Book Review - Goodreads September 25, 2025
SunshineSmiles101 (Loch Sport, 07, Australia)’s review of
Noah the Wanderer: An Elephant Memoir
If you desire a book that comes at your heart softly and leaves you breathless with emotion, David Kilpatrick's Noah the Wanderer is the book. I confess—when I first picked it up, I was anticipating a sappy animal tale. What I discovered was so much more: a sweeping, soul-moving journey through the centuries, observed by the eyes of one amazing African elephant. It's not just a book about an elephant—oh no, it's a mirror held up to humanity, and it's absolutely beautiful.
Kilpatrick hooks you on page one and whisks you into Noah's world. Born in the wild in Africa, Noah's early life is painted with such lush, poetic prose that you can feel the warm sun on your skin and hear the far-off rumblings of his herd. But that freedom doesn't last. The instant that Noah is seized—plucked from his family by poachers—you sense that loss as a body blow to the stomach. Then, a century of existence: circus chains, gawking mobs, chilly zoo cages. It's tragic, certainly, but Kilpatrick never intrudes into melodrama. Rather, he allows the inner strength of Noah's voice (yes, even wordlessly, the narration has a profoundly spoken feel to it) to bear the burden of the narrative.
The brilliance of Noah the Wanderer is how it takes one elephant's life and makes it mirror a hundred years of human existence—wars, social transformation, devastation of the environment, incidents of sudden humaneness. Noah isn't merely an observer; he is a witness, a survivor, and also a quiet judge at times. And despite all the brutality he witnesses, the book never gives an impression that it is hopeless. There are times—short, fleeting, but powerful—when humans catch him (and us) off guard with kindness. A kind zookeeper. A kid who sees him as something more than a stare. These times sparkle like stars against blackness.
The relationship between Noah and the young boy who visits him in his final days is at the emotional core of the book. They share no words, and their relationship is so powerful, so tender, it brings tears to your eyes. You realize that understanding does not always involve words—sometimes it is the gentle way a hand rests on a folded trunk, or the power in a shared silence to speak everything.

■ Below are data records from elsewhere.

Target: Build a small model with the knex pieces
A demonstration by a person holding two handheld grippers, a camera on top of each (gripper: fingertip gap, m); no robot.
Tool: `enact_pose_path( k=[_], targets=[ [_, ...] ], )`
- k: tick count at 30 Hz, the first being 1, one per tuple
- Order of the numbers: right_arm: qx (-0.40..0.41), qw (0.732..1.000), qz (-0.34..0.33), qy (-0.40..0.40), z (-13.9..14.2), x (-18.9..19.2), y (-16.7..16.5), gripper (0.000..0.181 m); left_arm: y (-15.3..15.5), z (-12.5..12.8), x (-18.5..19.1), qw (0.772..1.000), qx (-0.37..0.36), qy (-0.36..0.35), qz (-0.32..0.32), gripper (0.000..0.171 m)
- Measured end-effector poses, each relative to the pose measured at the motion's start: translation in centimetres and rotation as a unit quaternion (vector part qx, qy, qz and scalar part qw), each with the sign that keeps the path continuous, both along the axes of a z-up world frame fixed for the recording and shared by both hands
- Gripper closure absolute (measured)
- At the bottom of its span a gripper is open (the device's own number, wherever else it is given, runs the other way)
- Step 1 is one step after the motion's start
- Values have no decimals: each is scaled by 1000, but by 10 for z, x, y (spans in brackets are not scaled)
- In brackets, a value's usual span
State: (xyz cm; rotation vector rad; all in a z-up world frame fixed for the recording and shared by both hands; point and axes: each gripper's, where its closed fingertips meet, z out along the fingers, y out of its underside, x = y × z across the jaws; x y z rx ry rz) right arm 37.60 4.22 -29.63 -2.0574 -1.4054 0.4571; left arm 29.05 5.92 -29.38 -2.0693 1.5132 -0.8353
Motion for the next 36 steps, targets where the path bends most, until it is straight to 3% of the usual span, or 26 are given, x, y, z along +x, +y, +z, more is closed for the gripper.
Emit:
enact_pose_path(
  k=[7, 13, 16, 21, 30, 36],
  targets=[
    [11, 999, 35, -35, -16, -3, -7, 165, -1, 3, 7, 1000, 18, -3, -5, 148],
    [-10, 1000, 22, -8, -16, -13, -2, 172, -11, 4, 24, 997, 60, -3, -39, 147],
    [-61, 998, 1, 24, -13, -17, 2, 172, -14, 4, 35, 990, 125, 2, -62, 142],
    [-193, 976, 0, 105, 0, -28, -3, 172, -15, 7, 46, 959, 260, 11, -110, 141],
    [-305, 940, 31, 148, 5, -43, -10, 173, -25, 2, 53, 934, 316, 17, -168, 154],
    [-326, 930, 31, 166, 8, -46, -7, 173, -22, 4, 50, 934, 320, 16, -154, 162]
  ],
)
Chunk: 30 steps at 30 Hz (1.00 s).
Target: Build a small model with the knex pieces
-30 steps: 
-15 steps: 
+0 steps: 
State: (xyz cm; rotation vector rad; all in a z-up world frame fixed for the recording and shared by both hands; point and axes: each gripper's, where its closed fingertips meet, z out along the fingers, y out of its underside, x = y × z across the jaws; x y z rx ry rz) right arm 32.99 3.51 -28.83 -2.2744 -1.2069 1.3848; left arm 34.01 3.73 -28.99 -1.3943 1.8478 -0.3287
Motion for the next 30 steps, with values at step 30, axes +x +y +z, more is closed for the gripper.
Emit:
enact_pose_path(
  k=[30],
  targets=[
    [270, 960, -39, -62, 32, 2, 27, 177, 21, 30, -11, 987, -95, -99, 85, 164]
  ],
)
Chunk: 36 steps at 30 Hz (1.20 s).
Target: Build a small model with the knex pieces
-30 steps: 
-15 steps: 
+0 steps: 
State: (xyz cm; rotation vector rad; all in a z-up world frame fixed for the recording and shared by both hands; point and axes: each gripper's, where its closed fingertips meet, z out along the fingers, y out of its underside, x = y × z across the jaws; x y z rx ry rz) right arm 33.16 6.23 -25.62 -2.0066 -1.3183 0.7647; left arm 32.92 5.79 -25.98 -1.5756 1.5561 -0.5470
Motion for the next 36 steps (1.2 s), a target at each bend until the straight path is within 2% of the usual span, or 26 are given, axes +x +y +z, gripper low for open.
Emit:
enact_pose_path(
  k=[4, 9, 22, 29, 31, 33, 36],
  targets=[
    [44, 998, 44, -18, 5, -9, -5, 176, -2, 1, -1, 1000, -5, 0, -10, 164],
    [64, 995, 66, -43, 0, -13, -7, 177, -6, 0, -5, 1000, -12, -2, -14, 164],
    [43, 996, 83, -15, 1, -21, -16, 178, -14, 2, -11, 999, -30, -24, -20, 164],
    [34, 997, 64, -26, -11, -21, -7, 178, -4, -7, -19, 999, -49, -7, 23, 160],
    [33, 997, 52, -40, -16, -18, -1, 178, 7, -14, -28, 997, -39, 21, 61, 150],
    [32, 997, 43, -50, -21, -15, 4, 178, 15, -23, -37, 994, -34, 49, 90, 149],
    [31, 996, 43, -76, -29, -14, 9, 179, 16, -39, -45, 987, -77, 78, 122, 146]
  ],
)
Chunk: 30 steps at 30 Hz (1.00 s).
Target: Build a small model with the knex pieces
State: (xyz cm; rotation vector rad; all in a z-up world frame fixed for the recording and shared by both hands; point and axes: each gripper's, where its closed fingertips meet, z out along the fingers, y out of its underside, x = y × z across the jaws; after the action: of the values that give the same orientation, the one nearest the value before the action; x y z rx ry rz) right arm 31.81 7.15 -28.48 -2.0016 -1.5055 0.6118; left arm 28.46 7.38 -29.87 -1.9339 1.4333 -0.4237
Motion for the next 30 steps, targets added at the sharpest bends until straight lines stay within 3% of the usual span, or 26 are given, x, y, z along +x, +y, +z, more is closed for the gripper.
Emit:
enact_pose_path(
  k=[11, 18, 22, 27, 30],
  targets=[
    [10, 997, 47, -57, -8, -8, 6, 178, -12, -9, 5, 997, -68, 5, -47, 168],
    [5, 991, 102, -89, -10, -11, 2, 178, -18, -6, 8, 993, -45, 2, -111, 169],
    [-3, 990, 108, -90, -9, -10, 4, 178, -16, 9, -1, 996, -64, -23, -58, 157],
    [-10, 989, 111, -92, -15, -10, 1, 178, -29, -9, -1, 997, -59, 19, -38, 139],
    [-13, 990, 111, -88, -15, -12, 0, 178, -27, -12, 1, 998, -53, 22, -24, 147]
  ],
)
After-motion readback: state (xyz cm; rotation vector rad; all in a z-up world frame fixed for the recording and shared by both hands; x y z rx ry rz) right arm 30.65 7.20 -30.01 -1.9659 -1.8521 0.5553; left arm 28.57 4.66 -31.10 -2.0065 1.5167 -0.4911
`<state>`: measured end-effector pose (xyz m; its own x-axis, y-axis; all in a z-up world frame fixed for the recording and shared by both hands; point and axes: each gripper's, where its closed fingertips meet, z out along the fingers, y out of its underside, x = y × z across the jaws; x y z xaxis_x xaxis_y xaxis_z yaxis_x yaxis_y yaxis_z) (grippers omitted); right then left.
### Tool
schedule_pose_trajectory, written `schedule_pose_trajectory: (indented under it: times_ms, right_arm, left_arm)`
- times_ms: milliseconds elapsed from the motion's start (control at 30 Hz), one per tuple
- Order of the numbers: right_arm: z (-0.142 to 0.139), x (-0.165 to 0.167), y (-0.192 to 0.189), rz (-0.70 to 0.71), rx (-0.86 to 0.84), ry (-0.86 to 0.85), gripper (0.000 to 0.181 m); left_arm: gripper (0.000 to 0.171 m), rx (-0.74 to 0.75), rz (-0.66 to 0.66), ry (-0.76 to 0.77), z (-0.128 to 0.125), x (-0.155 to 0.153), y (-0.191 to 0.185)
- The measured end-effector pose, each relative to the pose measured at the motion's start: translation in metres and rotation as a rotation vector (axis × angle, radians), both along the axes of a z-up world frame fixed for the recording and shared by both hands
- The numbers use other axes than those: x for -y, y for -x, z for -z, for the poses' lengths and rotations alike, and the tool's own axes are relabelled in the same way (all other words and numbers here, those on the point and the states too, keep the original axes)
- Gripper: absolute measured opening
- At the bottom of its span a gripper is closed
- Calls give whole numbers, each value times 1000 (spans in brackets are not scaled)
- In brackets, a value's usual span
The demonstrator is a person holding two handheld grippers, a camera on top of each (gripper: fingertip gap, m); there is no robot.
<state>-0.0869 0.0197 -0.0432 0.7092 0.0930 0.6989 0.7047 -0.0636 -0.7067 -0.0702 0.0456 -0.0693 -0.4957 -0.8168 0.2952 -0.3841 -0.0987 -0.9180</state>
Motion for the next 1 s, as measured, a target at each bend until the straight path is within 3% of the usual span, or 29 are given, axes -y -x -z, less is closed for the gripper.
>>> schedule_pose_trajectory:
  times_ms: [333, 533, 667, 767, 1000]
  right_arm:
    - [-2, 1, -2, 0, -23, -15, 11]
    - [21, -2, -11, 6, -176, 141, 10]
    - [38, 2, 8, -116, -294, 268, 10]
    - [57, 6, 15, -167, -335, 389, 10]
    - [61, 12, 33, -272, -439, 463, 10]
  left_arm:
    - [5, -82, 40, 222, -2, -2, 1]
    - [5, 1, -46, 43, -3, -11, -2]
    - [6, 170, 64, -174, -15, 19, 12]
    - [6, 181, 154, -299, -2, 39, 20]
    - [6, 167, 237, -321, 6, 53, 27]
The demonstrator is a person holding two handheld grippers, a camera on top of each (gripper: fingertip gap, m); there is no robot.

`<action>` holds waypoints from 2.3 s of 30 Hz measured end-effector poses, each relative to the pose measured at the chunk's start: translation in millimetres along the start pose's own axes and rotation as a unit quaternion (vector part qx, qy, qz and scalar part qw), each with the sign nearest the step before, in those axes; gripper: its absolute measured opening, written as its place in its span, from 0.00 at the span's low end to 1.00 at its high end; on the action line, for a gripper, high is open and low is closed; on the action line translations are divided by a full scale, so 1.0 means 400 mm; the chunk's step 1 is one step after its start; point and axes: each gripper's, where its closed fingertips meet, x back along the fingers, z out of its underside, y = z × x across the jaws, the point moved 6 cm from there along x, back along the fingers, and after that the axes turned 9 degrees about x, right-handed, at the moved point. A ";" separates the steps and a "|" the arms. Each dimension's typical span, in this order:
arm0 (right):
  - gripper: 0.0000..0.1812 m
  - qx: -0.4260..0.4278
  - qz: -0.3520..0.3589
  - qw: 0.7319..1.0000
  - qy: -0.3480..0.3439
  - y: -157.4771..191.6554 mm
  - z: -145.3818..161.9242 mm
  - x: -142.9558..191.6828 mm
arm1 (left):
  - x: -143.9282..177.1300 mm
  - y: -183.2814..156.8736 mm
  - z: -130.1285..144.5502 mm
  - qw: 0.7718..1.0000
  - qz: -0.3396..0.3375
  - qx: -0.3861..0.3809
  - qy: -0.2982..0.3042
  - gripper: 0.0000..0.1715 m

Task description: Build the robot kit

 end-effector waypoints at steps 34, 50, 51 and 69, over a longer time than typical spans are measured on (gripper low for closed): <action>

Kilpatrick's writing is lyrical but never sentimental. He counterbalances the grandeur of Noah's journey with intimate, personal remembrances—the sound of his mother's voice, the smell of rain on dry ground, the ache of loneliness in a steel box. It's an authorial trick, but it's like having a story whispered in your ear at midnight—soft, suggestive, not to be put down.
In the end, Noah the Wanderer is a book. It's an ode to perseverance, a reminder of mercy, and a testament to how much animals experience and recall. It made me cry, certainly, but it made me reflect—and about how we treat the planet, about whom we prefer to recall, and what we're leaving behind.
If you enjoy reading books that linger in your mind for years after the last page—or if you've ever looked into an elephant's eyes and wished you could know what they've seen—this book is for you. It's not only one of the best books I've ever read this year. It feels like one of those precious books that really count. Highly, highly recommended.